Tag Archives: heads

Casey Henry

A couple weeks ago Red blogged about types of banjo heads. About that same time I got this question from a student:

All the coating is worn off mine in the place you would expect...I notice that about every banjo player I go to see has a nice clean new looking banjo head. Other than appearance, is there any reason I should strongly consider putting a new head on? Also, in your very valued opinion, is there a significant difference between brands? Are there some I should use, and just as importantly, some I should avoid? In a related question....is banjo head wear typically something that decreases as a players skills increase? --Jeff in Iowa

Those are all good questions. How a head looks has absolutely nothing to do with how it sounds (with respect to wear anyway). Heads naturally get worn over the course of playing on them for many years. I think the head on my old Gibson has been on there longer than I've been alive. You may want it to look clean and new, but other than that, there's no reason to change it. However, if you notice that your banjo has suddenly, drastically started sounding different---for no obvious reason---that may be an indication that there is a crack in the head. Often heads crack along the outer edge where you can't see it. In that case you definitely want to change it. That crack isn't getting any smaller!

There is a difference between brands, but it's mostly a personal preference. Some are made out of different material, some are slightly thicker, or thinner, or have thicker frosting, and all those factors will contribute to how it sounds. But there are no absolute right or wrongs here. You just have to try them and see if you like how they sound on your banjo. (Red wrote about some of those differences in his post.)

Regarding head wear and skill level: the two are not related. Your head gets worn as a result of how much you move your right hand. If you keep it very still---fingers always anchored in exactly the same place---you'll only get one little spot of wear. If you move around a lot, you'll naturally get a larger worn area. You'll also get less wear if you change banjos a lot. If you just own one and always play it, then it will wear faster. (Also, if you wash your hands a lot, your head will stay cleaner...) None of those factors have anything to do with skill level.

I hope this has cleared up some of your banjo head questions. Remember the most important thing is not to tinker with your banjo but to play it!!

Red Henry

We recently received a question from a student, asking about the head on his banjo. In this case, the banjo had had a clear head on it before he bought it, but has a white head on it now. He asked whether this affected the sound.

Well, there's no one answer. Banjo heads are like bridges or strings: Some banjos (or banjo players) sound best with one kind, some with another. But there are a few guidelines which we can glean from experience:

1. Sometimes, the clear heads are thicker than the white ones. This means that they may have a fuller sound (or, to put it another way, they may not give as much clarity on some banjos). Some banjos like one kind of head best, some like another.
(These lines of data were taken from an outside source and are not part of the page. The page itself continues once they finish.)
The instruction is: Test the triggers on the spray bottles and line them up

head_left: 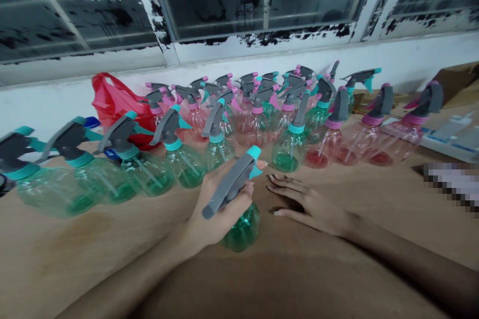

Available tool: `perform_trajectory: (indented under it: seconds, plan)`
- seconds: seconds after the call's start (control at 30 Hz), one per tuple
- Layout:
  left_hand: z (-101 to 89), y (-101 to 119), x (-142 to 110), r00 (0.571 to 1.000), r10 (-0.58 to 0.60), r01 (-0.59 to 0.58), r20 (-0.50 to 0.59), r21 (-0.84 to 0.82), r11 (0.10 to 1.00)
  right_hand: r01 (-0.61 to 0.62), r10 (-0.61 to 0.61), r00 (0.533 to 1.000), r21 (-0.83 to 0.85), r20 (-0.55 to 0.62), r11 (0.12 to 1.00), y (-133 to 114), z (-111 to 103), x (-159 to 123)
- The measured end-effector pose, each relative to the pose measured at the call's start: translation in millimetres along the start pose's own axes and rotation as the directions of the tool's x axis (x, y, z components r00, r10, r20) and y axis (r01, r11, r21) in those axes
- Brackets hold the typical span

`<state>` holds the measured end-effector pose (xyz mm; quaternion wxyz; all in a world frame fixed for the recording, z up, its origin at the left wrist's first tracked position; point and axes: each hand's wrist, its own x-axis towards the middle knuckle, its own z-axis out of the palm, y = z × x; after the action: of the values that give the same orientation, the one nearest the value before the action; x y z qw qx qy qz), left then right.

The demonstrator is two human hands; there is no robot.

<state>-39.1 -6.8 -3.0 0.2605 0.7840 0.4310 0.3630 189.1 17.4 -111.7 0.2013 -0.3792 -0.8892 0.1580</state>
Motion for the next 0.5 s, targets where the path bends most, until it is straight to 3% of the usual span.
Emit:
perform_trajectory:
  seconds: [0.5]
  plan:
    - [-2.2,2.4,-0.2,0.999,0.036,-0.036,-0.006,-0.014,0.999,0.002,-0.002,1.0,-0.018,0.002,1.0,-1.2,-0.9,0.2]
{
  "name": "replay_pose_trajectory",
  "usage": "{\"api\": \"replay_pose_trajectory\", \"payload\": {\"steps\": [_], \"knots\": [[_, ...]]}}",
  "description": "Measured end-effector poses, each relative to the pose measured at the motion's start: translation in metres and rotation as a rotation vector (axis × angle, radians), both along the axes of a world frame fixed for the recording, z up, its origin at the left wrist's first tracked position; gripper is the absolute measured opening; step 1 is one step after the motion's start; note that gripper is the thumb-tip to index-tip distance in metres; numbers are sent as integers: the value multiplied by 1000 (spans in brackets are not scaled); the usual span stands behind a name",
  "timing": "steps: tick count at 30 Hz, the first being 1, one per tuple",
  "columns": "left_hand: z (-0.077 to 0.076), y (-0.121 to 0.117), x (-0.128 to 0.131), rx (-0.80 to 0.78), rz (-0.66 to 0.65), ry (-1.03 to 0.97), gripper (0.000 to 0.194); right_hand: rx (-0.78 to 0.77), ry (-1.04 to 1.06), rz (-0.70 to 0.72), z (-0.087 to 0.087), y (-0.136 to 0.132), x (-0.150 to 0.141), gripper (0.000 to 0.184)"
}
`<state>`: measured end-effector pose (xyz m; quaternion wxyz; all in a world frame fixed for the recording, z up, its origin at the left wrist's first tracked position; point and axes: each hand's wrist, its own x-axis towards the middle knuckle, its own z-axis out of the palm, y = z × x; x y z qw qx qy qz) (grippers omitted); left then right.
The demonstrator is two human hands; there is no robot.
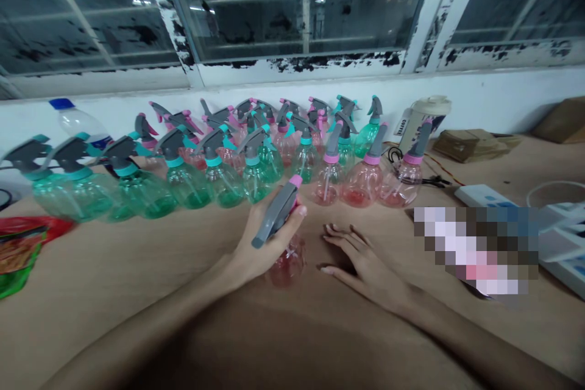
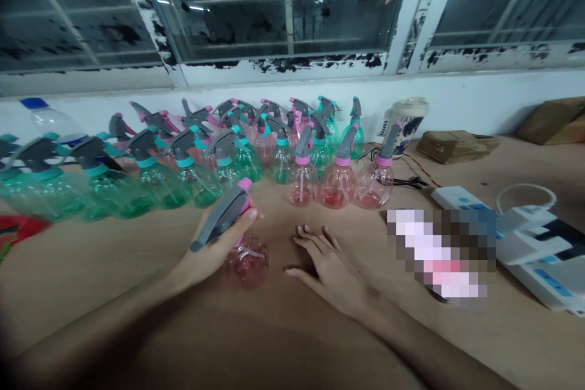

2. As I recall, the Stewart-MacDonald 5-Star heads may be a bit thinner than the Remo Weather-King heads. This means, again, that a banjo might give more fullness and volume with the thicker head, but might obtain more high end and clarity with the thinner one. Does this all sound confusing? That's because it is. Every banjo is different!

3. Some banjos really like the heavier, textured, imitation-leather heads. Those heads go best on banjos that have plenty of volume and high end already, and have plenty of power to make the heavier heads sound good.

4. Some bluegrass pickers may want to experiment with real skin heads. A friend sent me a good-quality old skin head once, and I installed it on my pre-war Gibson banjo. I immediately saw why some older banjo players swear by skin heads! But I also understood why other players swear AT them. The good news is that putting a skin head on a a high-quality banjo may give you a more powerful sound, with more volume and dry tone, than any other kind of head. The bad news is that this is not true for all banjos, and even when it is, you probably need to adjust the head tension EVERY DAY to make sure the banjo will sound its best. There were good reasons why banjo players in the 1950s were really glad that plastic heads became available!

If you know as much about banjo heads now as you did before you read this, then you're doing well. The bottom line is that you have to try different heads out on every banjo to see which kind it likes best. You can also go on the Banjo Hangout and find people who will talk about banjo heads until the cows come home. But don't even think of changing the head until you have the strings, bridge, and head tension already adjusted to sound their best! -- and that is all another chapter.